Conclusión de las afirmaciones anteriores, vigentes entonces y ahora, no puede ser otra que la siguiente: al Vaticano no le convenía, ni política ni económicamente, enfriar sus relaciones con la Alemania nazi, territorio en el que no solo tenía una gran parte de su rebaño, sino también poderosos intereses económicos (los judíos, al contrario de lo que ocurre hoy, no contaban con el apoyo ni de su propio y rico Estado –inexistente- ni del de los EE.UU., que practicaba por ese entonces una política aislacionista). Ya en 1987 –año de mis artículos-, ante el acomodaticio mea culpa papal, el teólogo católico Hans Küng declaraba que “ningún obispo católico apoyó públicamente a los judíos durante el régimen de Adolfo Hitler. Todo es una hipocresía.”

El título de este artículo de hoy es el mismo de un interesante libro: “Hitler’s pope: The secret history of Pius XII”, escrito por un católico confeso, John Cornwell, del Jesus College, de Cambridge (Penguin Books, 1999). Es interesante la evolución del pensamiento del autor sobre el papa en cuestión: en el prefacio, Cornwell explica que antes de escribir el libro su intención era reivindicar la memoria de Pío XII. Sin embargo, al final de su investigación, que ha implicado la consulta de cierto número de los archivos vaticanos, ha experimentado un terrible “shock” moral: según él, los documentos consultados servían no para absolver, sino para acusar. El hecho de que Pacelli permaneciera callado e inactivo ante el Holocausto, no obstante su poder moral y espiritual sobre tantos millones de fieles demuestra, según Cornwell, que Pío XII era un ser carente de compasión. Y es desde ese punto de vista que no vacila en afirmar que aquel “era el papa ideal para Hitler. Era el peón de Hitler. Era el papa de Hitler.”

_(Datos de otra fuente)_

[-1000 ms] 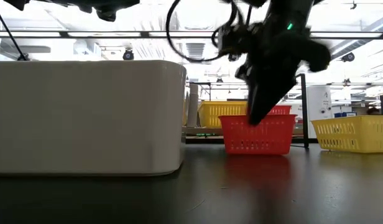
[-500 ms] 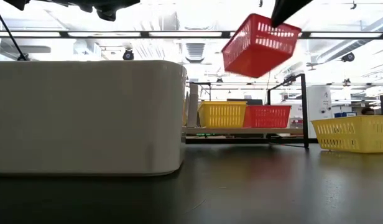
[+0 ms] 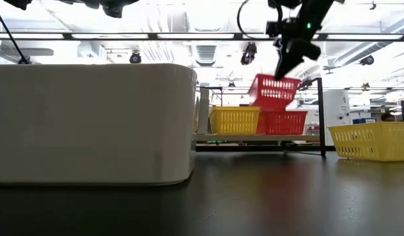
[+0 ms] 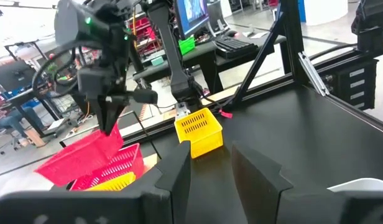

Es posible que esta exposición parezca un ejercicio estéril sobre hechos pasados ya casi olvidados. No lo será si participamos de la idea de que el pasado siempre encierra lecciones para organizar el presente y el futuro. La más obvia para quien escribe es que es peligroso, tanto en lo indiviudal como en lo social, creer a pie juntillas en infalibilidades o en verdades eternas e inmutables. Ya los filósofos de la Ilustración, desde el siglo XVIII, habían hecho suyo el lema de Kant: “¡Atrévete a pensar!”. Quien no piensa por sí mismo se arriesga a entregarse atado de pies y manos a cualquier ideología totalitaria, temporal o espiritual. Y en esto del odio y el desprecio hacia los judíos, con raras excepciones, los católicos siguieron pensando y actuando de acuerdo con el parecer de Roma. (por lo menos hasta el Concilio Vaticano II, dicho sea de paso, cuando ya existía Israel como Estado). Y pensar que toda esa miseria moral que vivieron los judíos las siguen viviendo numerosos “pecadores” de hoy día, a quienes el dogmatismo católico condena por prácticas o aspiracions que mañana, de acuerdo con la ascendente secularización de las costumbres, serán vistas con la misma naturalidad con que hoy vemos el divorcio y el matrimonio civil: el control de la natalidad, la educación sexual, las relaciones prematrimoniales, la masturbación, el aborto, la fecundación in vitro, la utilización de embriones con fines médicos, el sacerdocio femenino, la unión legal entre homosexuales, la adopción de niños por parte de solteros, etc. ¡Desde luego, antes de que algo de esto ocurra tendremos, gracias la infalibilidad papal, un nuevo “santo”: San Pío XII!

* Este artículo fue publicado originalmente en La Prensa Libre del miércoles 5/9/2001, Comentarios, página 12.